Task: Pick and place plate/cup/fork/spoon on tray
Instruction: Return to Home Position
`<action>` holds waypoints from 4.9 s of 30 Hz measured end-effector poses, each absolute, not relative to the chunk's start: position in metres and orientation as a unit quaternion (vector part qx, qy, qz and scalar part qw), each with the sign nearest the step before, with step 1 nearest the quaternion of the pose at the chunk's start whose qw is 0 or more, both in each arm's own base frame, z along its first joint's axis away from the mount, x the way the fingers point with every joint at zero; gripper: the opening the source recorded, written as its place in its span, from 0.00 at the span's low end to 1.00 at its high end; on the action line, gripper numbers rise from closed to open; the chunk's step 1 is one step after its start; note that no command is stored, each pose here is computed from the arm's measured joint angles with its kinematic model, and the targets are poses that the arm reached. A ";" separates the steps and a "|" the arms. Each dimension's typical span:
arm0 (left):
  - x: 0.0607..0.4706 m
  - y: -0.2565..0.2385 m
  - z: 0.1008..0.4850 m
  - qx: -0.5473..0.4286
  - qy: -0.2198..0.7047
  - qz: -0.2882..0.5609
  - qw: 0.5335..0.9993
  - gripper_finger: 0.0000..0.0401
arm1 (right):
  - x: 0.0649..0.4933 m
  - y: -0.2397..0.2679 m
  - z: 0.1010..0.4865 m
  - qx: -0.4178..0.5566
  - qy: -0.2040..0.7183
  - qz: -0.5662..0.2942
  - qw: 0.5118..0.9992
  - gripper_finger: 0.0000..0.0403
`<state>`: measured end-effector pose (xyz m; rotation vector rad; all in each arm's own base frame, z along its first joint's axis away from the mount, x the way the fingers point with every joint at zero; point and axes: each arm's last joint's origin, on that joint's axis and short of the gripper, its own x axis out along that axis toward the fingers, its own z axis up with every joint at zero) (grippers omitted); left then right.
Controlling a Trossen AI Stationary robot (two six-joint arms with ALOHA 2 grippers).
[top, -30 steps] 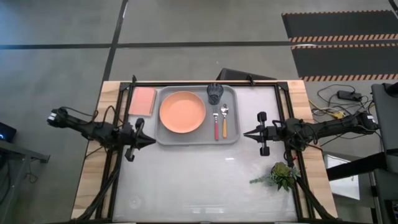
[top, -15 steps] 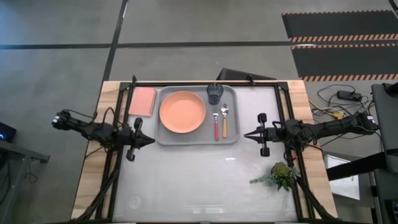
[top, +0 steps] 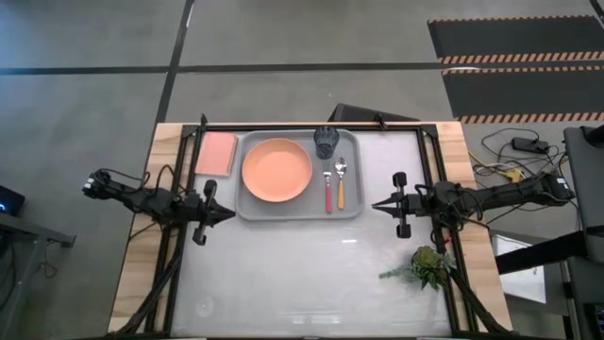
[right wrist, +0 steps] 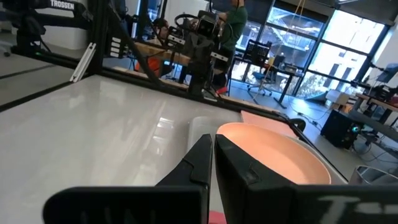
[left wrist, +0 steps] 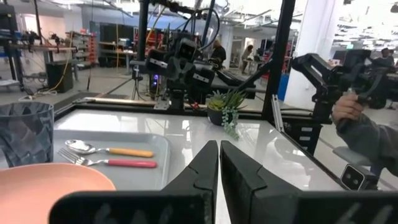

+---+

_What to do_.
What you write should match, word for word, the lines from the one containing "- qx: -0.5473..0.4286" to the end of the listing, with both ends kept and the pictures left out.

_Task result_.
  - qx: -0.5473..0.4286
  - qy: -0.2198..0.7047
  - qz: -0.2882..0.5609
  - qw: 0.5335..0.9993
  - gripper_finger: 0.0000..0.0401
arm1 (right):
  - x: 0.0649..0.4933 m
  - y: -0.2397..0.2679 m
  - z: 0.1010..0.4865 m
  - qx: -0.4178..0.5566
  - qy: -0.2040..0.7183
  - qz: -0.5662..0.2942
  - qw: 0.5118..0.9992
  - gripper_finger: 0.0000..0.0403
`<state>`: measured end-effector pose (xyz m; rotation vector rad; all in each arm's own base frame, z along its first joint's axis away from the mount, x the way the fingers point with every joint at zero; point and axes: each arm's last joint's origin, on that joint's axis and short of the gripper, its own x axis out along that axis toward the fingers, its own z axis up with every joint at zero) (grippers omitted); left then right.
Controlling a Trossen AI Stationary robot (two six-joint arms with ALOHA 2 grippers).
[top, -30 steps] 
[top, -15 steps] 
[top, +0 steps] 
[right wrist, +0 steps] 
[left wrist, +0 steps] 

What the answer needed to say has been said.